First of all, there is one significant question to be answered;
Is this data "Identifiable"?
In other words, can this data, either on it's own or when used with other data you have, or may reasonably obtain in future, identify an individual person.
If data is identifiable, then the law says we must only keep it in that identifiable form, for as long as is necessary to perform the purpose for which it was collected.
Let's look at some examples;
1. Orders, Invoices & Accounting Records
Most accounting records will likely name individual persons, whether that is the accounting contact, finance manager or the end customer. That means that invoices, orders, emails or other records relating to an order are all personal data of that individual.
2. Records of Conversations, Call Recordings, Emails, Notes
Even if it's a hand-written note, if there is anything on that which names an individual, or has a reference to some other data source which names the individual, even if it is stored in a folder pertaining to a person but in itself has no identification upon it, it is personal data of the identifiable person.
Recorded telephone calls, screen recordings, even CCTV or employee photo's which can all commonly be related to a userid, employee number, workstation login or name, all also classify as identifiable personal data where there is a trail that can lead back to an individual person.
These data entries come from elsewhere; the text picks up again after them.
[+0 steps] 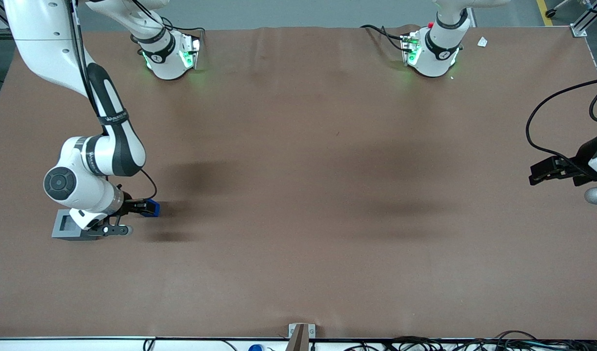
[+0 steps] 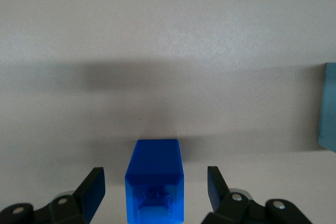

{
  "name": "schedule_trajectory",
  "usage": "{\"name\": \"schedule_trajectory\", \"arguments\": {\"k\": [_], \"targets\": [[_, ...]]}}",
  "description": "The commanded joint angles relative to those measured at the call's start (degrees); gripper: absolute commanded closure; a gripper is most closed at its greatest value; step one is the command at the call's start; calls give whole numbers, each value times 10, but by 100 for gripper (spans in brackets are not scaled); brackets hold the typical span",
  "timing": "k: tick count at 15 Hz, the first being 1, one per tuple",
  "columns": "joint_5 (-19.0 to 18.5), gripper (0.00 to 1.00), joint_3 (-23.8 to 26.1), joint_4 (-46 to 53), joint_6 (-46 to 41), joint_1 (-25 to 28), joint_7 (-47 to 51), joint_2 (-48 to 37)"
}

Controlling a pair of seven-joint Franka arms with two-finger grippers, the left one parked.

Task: Insert blue part into gray base with right arm
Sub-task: 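Lift the blue block and carry it over the gray base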

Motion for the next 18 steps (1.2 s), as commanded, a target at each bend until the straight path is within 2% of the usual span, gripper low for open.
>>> {"name": "schedule_trajectory", "arguments": {"k": [1,4,7,10,11,13,14,15,18], "targets": [[5,14,3,-13,5,-2,5,0],[5,15,3,-14,-1,-3,4,0],[5,22,3,-23,-2,-3,3,-1],[5,40,3,-28,-3,9,-2,-4],[5,48,3,-28,-10,9,-1,-4],[5,82,3,-27,-19,9,-1,-5],[5,92,3,-22,-30,9,-1,-5],[4,97,3,-20,-33,9,-2,-5],[3,98,2,-7,-37,5,-6,-12]]}}
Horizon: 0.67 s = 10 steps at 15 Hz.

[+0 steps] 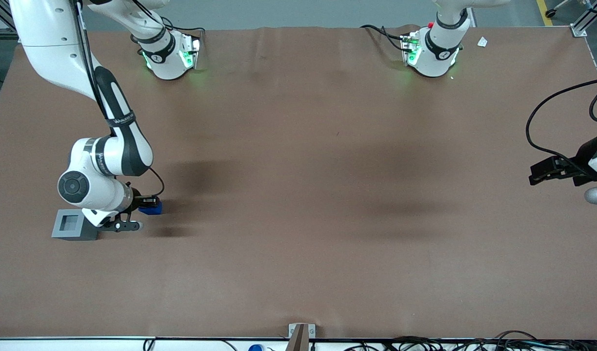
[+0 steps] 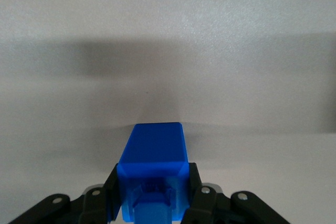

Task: Insert blue part into gray base with right arm
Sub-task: 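Lift the blue block and carry it over the gray base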

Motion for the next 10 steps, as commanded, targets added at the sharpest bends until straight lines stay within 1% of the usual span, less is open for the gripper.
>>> {"name": "schedule_trajectory", "arguments": {"k": [1,3,4,6,8,10], "targets": [[3,98,0,10,-21,-6,-1,-25],[2,98,-3,42,-40,-12,0,-33],[2,99,-2,62,-69,-30,-4,-33],[-1,99,-2,106,-113,-49,-13,-32],[-2,99,-2,140,-137,-67,-53,-32],[-4,99,-2,189,-182,-106,-105,-28]]}}
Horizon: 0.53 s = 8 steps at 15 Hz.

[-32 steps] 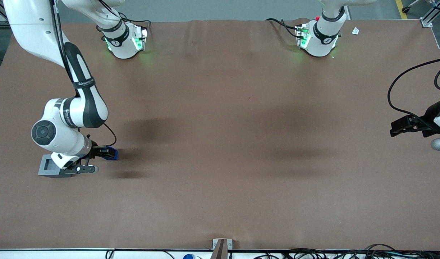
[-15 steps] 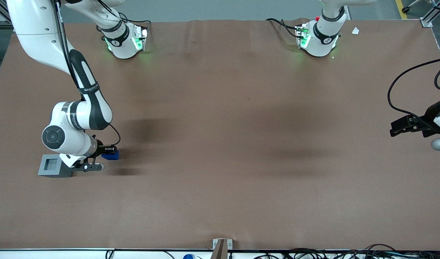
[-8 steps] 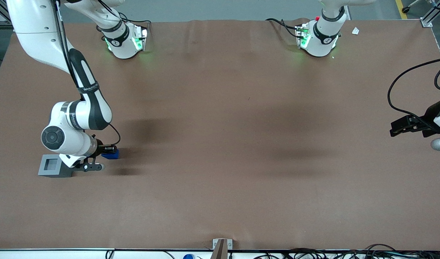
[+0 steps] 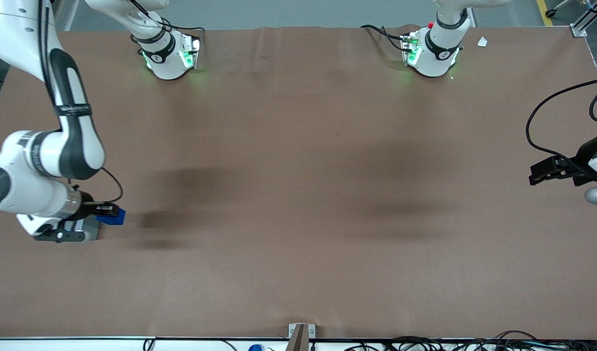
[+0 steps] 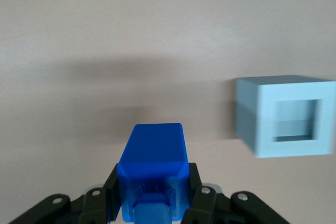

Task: Insert blue part into gray base with right arm
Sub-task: 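Lift the blue block and carry it over the gray base, then lower the blue block into the gray base's square opening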

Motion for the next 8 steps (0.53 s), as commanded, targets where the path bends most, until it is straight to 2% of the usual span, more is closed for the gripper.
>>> {"name": "schedule_trajectory", "arguments": {"k": [1,4,8], "targets": [[-1,99,8,61,-50,-53,-72,6],[-2,99,8,73,-47,-90,-102,24],[-4,99,7,115,-59,-98,-99,76]]}}
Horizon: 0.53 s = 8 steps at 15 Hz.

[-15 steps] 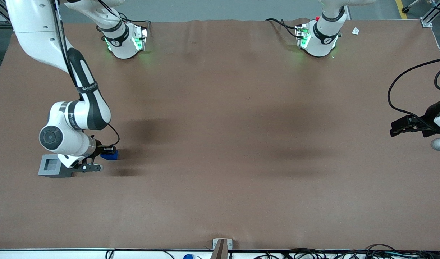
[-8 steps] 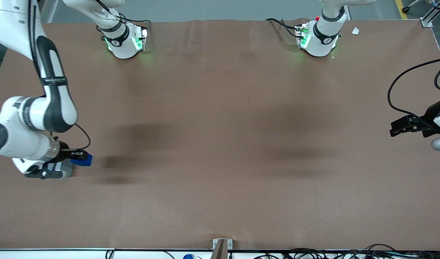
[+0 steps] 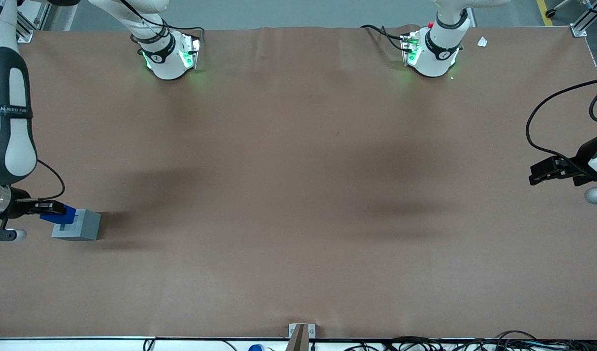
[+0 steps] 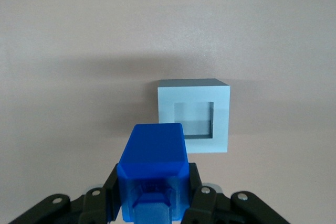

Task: Insert blue part into gray base with right arm
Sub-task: 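Lower the blue block into the gray base's square opening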

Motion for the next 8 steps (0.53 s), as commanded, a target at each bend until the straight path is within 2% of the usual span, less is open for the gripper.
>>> {"name": "schedule_trajectory", "arguments": {"k": [1,8], "targets": [[-3,99,9,37,-13,-13,0,41],[-4,99,8,54,-9,-23,0,57]]}}
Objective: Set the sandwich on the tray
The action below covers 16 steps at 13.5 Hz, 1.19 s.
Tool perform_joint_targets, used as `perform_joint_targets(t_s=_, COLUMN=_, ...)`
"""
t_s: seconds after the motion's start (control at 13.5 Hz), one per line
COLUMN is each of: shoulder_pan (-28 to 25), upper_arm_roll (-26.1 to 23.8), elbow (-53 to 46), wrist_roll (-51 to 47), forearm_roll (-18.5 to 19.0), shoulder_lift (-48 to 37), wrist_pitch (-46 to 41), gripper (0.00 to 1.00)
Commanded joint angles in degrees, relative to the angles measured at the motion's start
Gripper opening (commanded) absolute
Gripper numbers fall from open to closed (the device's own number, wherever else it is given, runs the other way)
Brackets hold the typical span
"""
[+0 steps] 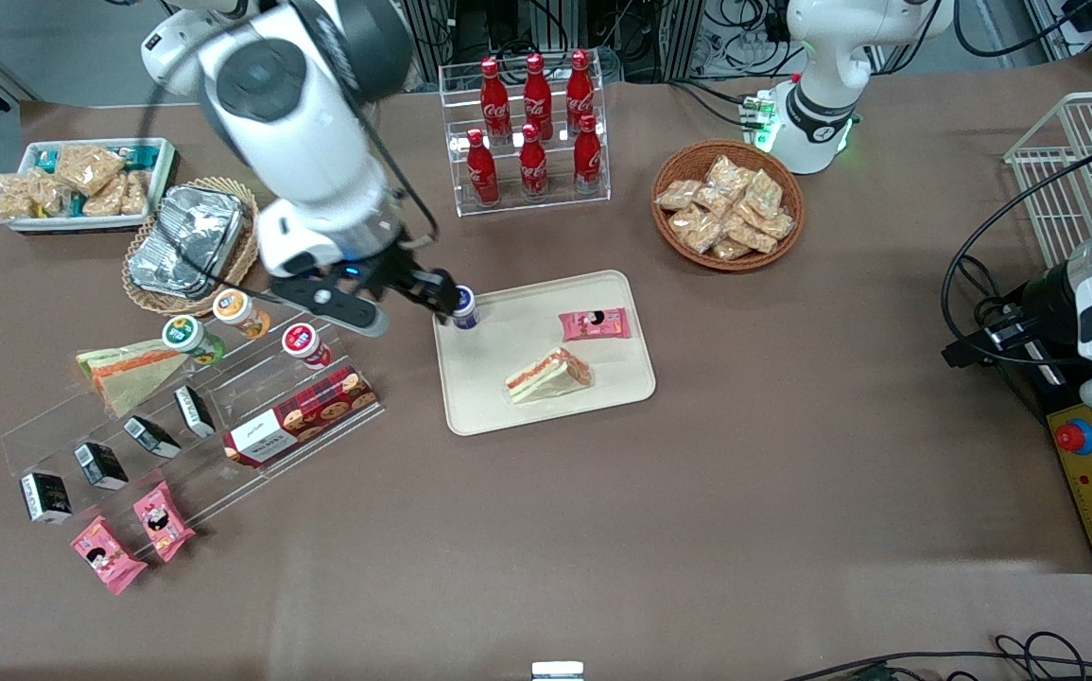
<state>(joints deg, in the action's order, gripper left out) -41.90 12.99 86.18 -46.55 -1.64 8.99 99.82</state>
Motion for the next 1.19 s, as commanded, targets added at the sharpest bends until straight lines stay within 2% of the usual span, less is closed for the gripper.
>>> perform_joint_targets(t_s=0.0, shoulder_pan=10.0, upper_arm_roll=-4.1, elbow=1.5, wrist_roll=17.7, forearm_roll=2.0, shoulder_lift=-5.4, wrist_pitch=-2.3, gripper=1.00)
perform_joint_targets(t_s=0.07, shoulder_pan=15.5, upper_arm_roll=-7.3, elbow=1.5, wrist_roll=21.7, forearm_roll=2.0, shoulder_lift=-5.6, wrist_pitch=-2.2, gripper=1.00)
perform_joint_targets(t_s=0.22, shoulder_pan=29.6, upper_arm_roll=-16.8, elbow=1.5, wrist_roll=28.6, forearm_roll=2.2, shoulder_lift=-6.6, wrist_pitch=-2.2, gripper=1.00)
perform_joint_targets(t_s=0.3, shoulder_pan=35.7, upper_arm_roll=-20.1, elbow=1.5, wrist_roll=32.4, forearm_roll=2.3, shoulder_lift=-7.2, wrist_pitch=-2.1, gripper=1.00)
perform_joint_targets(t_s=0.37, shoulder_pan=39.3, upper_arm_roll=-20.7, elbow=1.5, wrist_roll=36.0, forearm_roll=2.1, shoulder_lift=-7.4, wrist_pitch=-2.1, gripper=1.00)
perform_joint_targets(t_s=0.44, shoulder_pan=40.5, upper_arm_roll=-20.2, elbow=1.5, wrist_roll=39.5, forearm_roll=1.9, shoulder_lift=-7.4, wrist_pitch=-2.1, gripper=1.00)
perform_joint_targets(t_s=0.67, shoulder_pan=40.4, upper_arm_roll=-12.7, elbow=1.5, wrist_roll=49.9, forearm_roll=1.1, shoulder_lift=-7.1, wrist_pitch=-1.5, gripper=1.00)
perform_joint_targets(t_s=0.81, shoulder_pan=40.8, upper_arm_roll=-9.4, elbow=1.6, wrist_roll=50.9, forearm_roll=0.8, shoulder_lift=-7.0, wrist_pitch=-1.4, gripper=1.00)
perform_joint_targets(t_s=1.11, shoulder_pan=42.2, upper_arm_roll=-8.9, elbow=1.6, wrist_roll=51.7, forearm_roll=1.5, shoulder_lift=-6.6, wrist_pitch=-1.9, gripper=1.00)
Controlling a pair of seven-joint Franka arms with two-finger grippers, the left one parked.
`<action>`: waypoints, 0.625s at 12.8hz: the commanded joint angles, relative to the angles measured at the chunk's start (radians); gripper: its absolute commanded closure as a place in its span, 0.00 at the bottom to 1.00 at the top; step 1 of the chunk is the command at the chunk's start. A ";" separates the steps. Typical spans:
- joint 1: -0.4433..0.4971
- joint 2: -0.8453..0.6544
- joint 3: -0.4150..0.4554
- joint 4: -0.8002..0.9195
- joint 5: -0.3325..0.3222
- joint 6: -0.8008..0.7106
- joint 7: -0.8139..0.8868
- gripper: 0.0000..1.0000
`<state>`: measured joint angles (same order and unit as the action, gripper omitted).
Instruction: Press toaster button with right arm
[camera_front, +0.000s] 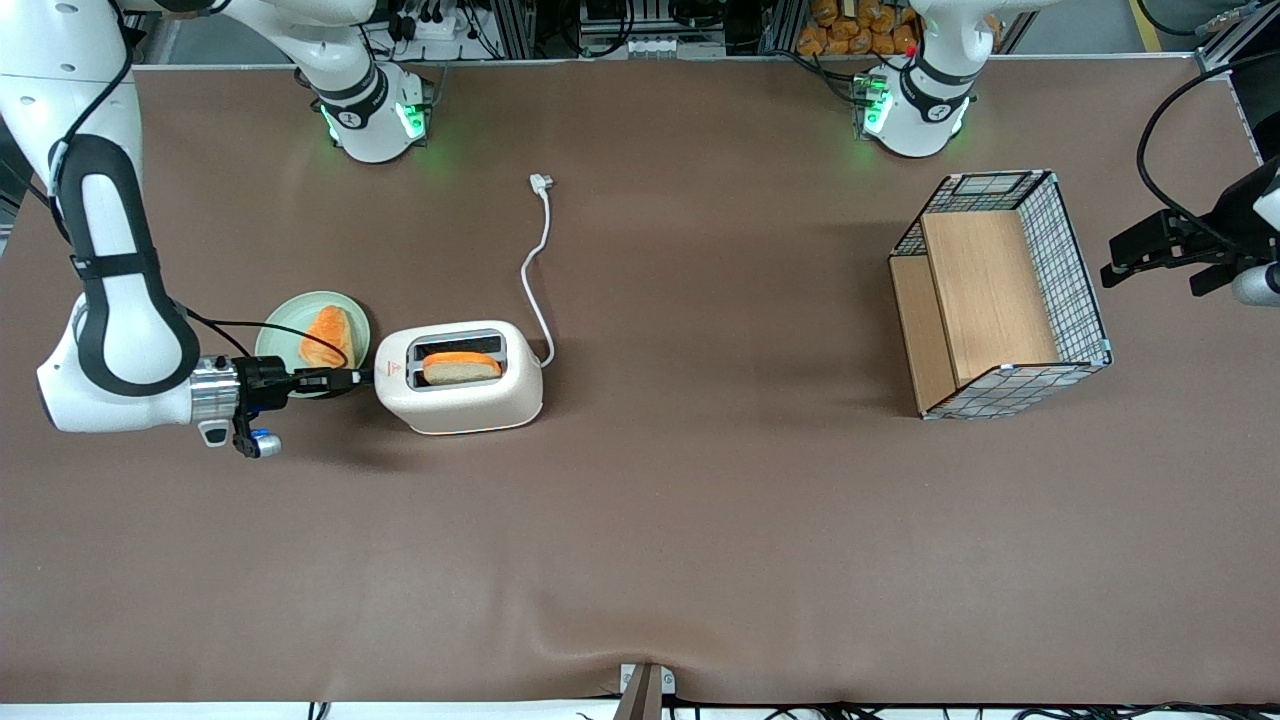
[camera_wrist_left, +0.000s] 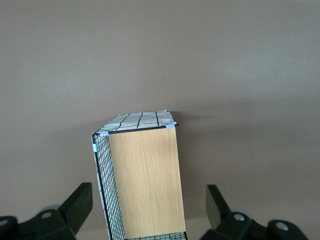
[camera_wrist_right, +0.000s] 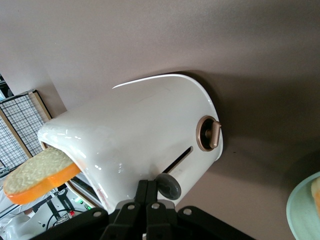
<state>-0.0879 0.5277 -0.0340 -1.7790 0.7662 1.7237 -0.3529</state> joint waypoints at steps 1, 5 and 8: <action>-0.013 0.021 0.008 -0.007 0.021 0.025 -0.057 1.00; -0.012 0.044 0.008 -0.007 0.021 0.046 -0.074 1.00; -0.013 0.064 0.008 -0.007 0.021 0.063 -0.119 1.00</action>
<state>-0.0880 0.5643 -0.0315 -1.7794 0.7698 1.7570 -0.4237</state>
One very commonly missed area are emails, particularly emails between a person's line manager and others in the business which discuss that individual, in any context. If either party can identify about whom those emails pertain, those emails are also identifiable personal data.
3. IT System Logs (User Access, Audit Histories, Permissions Records)
These may commonly only contain a user ID, but that user ID can be traced back to an email or an employee.
We have seen cases where employees share computers, even share logon ID's (which is very much frowned upon for security reasons), but where in conjunction with either CCTV, employee shift patterns, emails or timeclock data, can identify which employee was using that workstation. For example, Joe and Steve work in the warehouse and are the only people who use Computer A. Joe is working 9am to 5pm, Steve from 5pm to midnight. An entry recorded against Computer A at 11am is therefore more likely than not Joe.
4. Data Subject Requests
In order to comply with the GDPR we're requried to maintain records of Data Subject Requests, which are in themselves, the personal data of the people who make those requests.
So, "identifiable personal data" really can be almost any data we process which has any relationship to an individual.
Deciding how long therefore that we can keep it will not always be a simple process. We must consider;
- What purpose retaining that information serves for the business
- Is there any overriding legal obligation to retain that information
- Is there any other "legitimate interest" to keep it for a given period, such as "bringing or defending a legal claim"
- Would it be considered as "Fair, Necessary and Proportionate" to keep the data, in it's entirety, or even in part, by a reasonable person who has no particular interest in that data
- Could the business take any steps to seperate useful "business information" from "identifiable personal information" to render the business information anonymous to all but a controlled group of people for explicit purposes, like legal obligation or legal claims.
So how long can you keep data in an identifiable form?
There is no hard and fast answer to this question and it has to be a fair and reasonable judgement decision based on your own unique evaluation.
The law says we can only keep data in an identifiable form for as long as it serves the purpose that it was originally collected for, so in the case of an order, you may consider that once that order is fulfilled, you delete it. For the invoice that goes along with it, you are requried by law to keep that for 7 years.
If the product sold has a 10 year warranty, you would be within your reasonable rights to retain the order and/or invoice for 10 years from the data of purchase, or perhaps if your historic analysis shows people have made warranty claims up to 15 years after purchase, even though the warranty has expired, you could legitimately retain those records for 15 or even 20 years in order to protect your interests of detecting invalid claims.
Keep data for only as long as it is necessary, fair and proportionate.